Flight planning description
Describe the sequence of activities that you typically perform in developing and filing a flight plan. Include your goals in flight planning, the constraints that you must consider, the information you need and its source, and other stakeholders that are part of the flight planning process.
Activities:
They look at the aircraft to make sure there are no MEL or CDL items on it that would create a restriction. CDL items involve physical aspects of the aircraft, such as an airplane may be missing a small slat, the landing lights won’t retract, lens caps may be missing… They look at destination and departure weather, and aircraft type, to make sure they can do the mission with the required payload and fuel.
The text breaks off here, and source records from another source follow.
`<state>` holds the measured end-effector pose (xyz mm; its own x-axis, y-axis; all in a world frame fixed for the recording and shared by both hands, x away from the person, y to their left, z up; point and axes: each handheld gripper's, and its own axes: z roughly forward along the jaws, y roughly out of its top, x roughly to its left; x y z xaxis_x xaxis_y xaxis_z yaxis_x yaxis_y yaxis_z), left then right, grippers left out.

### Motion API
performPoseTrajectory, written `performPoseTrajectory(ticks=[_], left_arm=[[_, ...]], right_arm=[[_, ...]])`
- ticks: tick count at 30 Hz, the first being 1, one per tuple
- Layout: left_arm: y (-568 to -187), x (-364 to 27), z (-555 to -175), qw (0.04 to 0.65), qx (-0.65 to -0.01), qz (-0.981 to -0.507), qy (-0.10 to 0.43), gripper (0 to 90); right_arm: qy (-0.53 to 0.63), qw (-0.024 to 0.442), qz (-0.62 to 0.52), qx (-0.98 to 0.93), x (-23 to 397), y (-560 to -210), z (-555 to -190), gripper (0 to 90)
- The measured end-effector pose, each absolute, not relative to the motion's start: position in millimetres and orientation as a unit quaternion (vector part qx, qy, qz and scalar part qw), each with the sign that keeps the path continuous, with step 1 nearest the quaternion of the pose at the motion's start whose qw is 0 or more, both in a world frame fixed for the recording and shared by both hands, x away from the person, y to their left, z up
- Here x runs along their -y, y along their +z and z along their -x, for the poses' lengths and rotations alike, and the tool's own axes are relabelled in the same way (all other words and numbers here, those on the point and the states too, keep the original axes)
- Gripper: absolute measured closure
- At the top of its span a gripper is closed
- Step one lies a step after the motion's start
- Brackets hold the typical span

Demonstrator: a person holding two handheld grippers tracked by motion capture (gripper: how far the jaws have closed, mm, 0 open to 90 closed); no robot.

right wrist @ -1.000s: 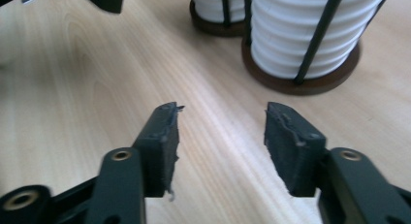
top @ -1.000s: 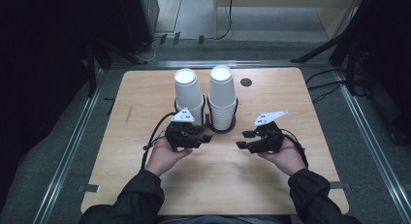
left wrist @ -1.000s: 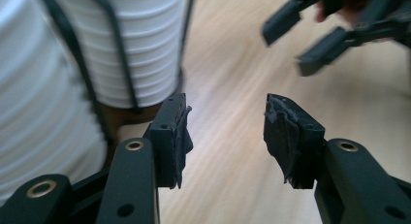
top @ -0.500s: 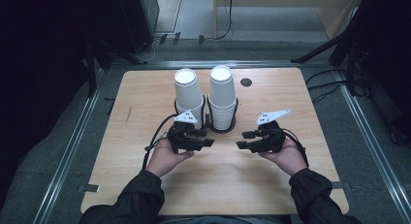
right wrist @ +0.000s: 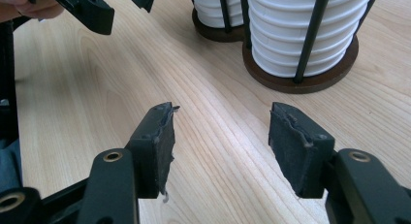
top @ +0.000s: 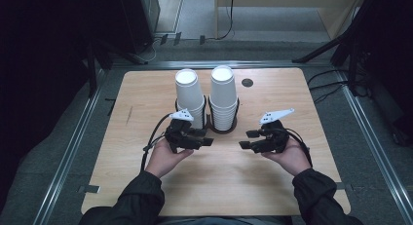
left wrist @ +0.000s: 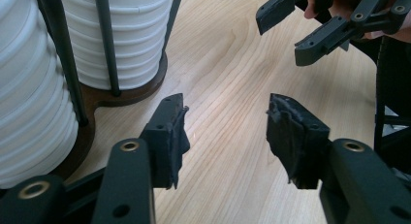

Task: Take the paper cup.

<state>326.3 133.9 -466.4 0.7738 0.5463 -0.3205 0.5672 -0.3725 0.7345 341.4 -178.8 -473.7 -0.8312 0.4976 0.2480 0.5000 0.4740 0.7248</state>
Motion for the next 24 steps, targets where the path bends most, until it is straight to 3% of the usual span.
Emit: performPoseTrajectory(ticks=[15, 24], left_arm=[[-464.5, -130.0, -318.1, 0.433, -0.308, -0.847, 0.0, 65.1], [-462.5, -135.2, -315.2, 0.432, -0.331, -0.839, 0.022, 72.6]], right_arm=[[-0.416, 0.001, 0.284, 0.864, 177.0, -471.0, -340.9, 38.1], [-0.412, -0.003, 0.276, 0.868, 174.2, -464.9, -344.9, 36.6]])
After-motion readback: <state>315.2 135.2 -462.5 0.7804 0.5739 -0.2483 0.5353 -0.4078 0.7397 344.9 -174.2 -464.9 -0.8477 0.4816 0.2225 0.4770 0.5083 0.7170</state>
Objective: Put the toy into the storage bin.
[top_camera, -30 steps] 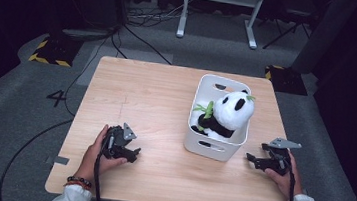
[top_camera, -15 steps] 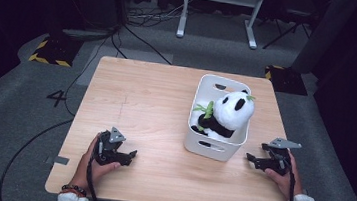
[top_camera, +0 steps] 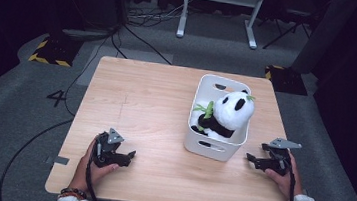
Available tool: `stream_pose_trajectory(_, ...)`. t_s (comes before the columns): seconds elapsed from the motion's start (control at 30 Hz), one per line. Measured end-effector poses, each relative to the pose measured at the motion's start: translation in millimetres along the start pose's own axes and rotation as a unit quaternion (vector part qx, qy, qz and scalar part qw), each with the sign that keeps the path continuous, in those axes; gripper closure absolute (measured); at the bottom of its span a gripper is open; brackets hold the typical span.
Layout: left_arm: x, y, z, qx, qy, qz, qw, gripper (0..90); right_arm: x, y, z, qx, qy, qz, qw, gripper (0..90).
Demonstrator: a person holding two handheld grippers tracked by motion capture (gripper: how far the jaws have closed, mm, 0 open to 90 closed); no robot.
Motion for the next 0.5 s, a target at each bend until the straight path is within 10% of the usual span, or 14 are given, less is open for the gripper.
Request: stream_pose_trajectory(0.5,0.0,0.4,-0.5,0.0,-0.004,-0.002,1.0,14.7,-0.2,0.4,-0.4,0.0,-0.002,-0.001,1.0,15.0)
Point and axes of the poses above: each handheld gripper's, and its own axes: z roughly backward along the jaws, y roughly out of its top, x roughly to its right, the point moved 9 cm from there along -z, roughly forward along the jaws, and after that the axes turned 1 degree about y, right-handed, at the moved point
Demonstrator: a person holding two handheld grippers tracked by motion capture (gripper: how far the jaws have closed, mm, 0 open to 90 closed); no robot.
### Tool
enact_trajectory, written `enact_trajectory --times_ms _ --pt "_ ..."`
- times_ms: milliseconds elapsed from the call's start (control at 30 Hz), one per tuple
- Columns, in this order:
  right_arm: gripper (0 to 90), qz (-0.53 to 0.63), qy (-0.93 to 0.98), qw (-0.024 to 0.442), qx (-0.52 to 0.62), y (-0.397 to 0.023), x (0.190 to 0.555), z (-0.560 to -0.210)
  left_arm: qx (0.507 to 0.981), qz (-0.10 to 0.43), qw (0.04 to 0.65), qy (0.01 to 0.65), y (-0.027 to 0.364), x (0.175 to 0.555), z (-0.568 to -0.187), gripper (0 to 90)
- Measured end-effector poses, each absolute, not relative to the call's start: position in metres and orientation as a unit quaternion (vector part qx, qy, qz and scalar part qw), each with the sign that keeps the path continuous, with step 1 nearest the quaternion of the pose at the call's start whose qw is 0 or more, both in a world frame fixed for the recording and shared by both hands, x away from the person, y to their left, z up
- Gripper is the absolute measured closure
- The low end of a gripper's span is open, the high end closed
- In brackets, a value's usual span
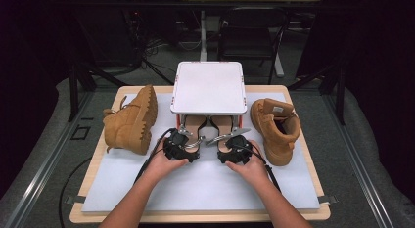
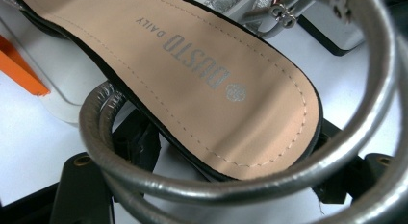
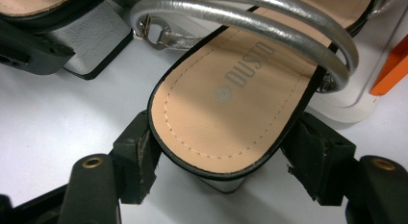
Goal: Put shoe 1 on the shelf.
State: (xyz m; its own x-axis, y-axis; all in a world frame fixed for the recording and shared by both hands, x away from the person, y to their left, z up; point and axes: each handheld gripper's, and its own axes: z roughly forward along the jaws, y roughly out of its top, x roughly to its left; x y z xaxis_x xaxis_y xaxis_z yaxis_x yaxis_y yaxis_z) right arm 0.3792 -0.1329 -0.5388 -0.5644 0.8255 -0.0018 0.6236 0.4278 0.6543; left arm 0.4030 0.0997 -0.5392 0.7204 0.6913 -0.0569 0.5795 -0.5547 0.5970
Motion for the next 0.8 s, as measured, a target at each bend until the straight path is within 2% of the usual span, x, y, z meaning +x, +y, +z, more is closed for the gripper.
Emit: enact_trajectory --times_ms 467,800 --pt "35.2 0.307 0.819 0.164 0.456 -0.135 0.370 -0.533 0.861 0.085 0.315 0.390 0.105 0.398 -0.540 30.4" --pt "36.0 0.315 0.815 0.163 0.457 -0.140 0.352 -0.521 0.851 0.081 0.338 0.394 0.114 0.383 -0.526 34.2"
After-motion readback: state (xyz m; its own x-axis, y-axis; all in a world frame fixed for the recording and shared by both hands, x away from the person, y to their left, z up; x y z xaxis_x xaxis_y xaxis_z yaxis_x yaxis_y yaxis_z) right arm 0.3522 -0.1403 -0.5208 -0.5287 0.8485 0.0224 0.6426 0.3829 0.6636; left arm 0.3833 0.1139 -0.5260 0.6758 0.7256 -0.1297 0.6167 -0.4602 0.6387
Also, is the airplane certified for the airport conditions (CAT II or III)? Same with the crew. Then they generate a flight plan with projected payloads, and they might adjust that number based on history. Also, they see whether the flight will run on schedule or not because they need the airplane. They’ll also do a fuel analysis to see whether it makes sense to tanker fuel. “I look at all my airplanes at one time for all the MEL/CDL items, then when I’m looking at the weather, you have a geographical region, so you have a feel for the en route weather, now you’re looking for individual destinations and their alternates, then you just put it in the computer and let it cook and see how it looks, and make adjustments as necessary.”
On the night side, the dispatchers come in around 10:45 and do the flight plans to get them over to fueling by midnight. The planes aren’t all there yet, but the fuelers can start their process of figuring how much fuel goes on the trucks. But on some nights there are a lot of tail swaps due to mechanicals or additional volume or airport conditions, so they want to get the work done early to stay ahead of the curve. “We do things sometimes earlier than we need to do because we’re not sure if the computers are going to stay up.”